Quand elle se vit découverte, elle eut des rires prolongés, sautant sur l'herbe comme un poisson blanc sorti de l'eau, se mettant sur le ventre, rampant sur les coudes, faisant le tour du cerisier, tout en continuant à happer les cerises les plus grosses.

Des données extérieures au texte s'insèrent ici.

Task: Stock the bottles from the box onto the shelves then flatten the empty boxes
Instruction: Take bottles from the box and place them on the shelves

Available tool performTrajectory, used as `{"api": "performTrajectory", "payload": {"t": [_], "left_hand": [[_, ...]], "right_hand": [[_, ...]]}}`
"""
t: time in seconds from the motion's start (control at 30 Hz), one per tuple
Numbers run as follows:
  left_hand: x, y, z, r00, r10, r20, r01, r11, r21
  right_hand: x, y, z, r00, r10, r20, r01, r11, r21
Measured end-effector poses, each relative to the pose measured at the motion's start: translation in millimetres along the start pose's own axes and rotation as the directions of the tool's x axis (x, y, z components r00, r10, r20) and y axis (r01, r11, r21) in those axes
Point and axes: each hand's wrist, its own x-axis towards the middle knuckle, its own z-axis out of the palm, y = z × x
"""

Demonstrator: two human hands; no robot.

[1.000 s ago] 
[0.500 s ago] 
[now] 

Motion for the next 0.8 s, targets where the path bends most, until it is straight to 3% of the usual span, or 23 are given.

-- Figure-toi, elles me chatouillent! criait-elle. Tiens, en voilà encore une qui vient de me tomber dans le cou. C'est qu'elles sont joliment fraîches!... Moi, j'en ai dans les oreilles, dans les yeux, sur le nez, partout! Si je voulais, j'en écraserais une pour me faire des moustaches... Elles sont bien plus douces en bas qu'en haut.
-- Allons donc! dit Serge en riant. C'est que tu n'oses pas monter.
Elle resta muette d'indignation.
-- Moi! moi! balbultia-t-elle.
Et, serrant sa jupe, la rattachant par-devant à sa ceinture, sans voir quelle montrait ses cuisses, elle prit l'arbre nerveusement, se hissa sur le tronc, d'un seul effort des poignets. Là, elle courut le long des branches, en évitant même de se servir des mains; elle avait des allongements souples d'écureuil, elle tournait autour des noeuds, lâchait les pieds, tenue seulement en équilibre par le pli de la taille. Quand elle fut tout en haut, au bout d'une branche grêle, que le poids de son corps secouait furieusement:
-- Eh bien! cria-t-elle, est-ce que j'ose monter?
-- Veux-tu vite descendre! implorait Serge pris de peur. Je t'en prie. Tu vas te faire du mal.
Mais, triomphante, elle alla encore plus haut. Elle se tenait à l'extrémité même de la branche, à califourchon, s'avançant petit à petit au-dessus du vide, empoignant des deux mains des touffes de feuilles.
-- La branche va casser, dit Serge éperdu.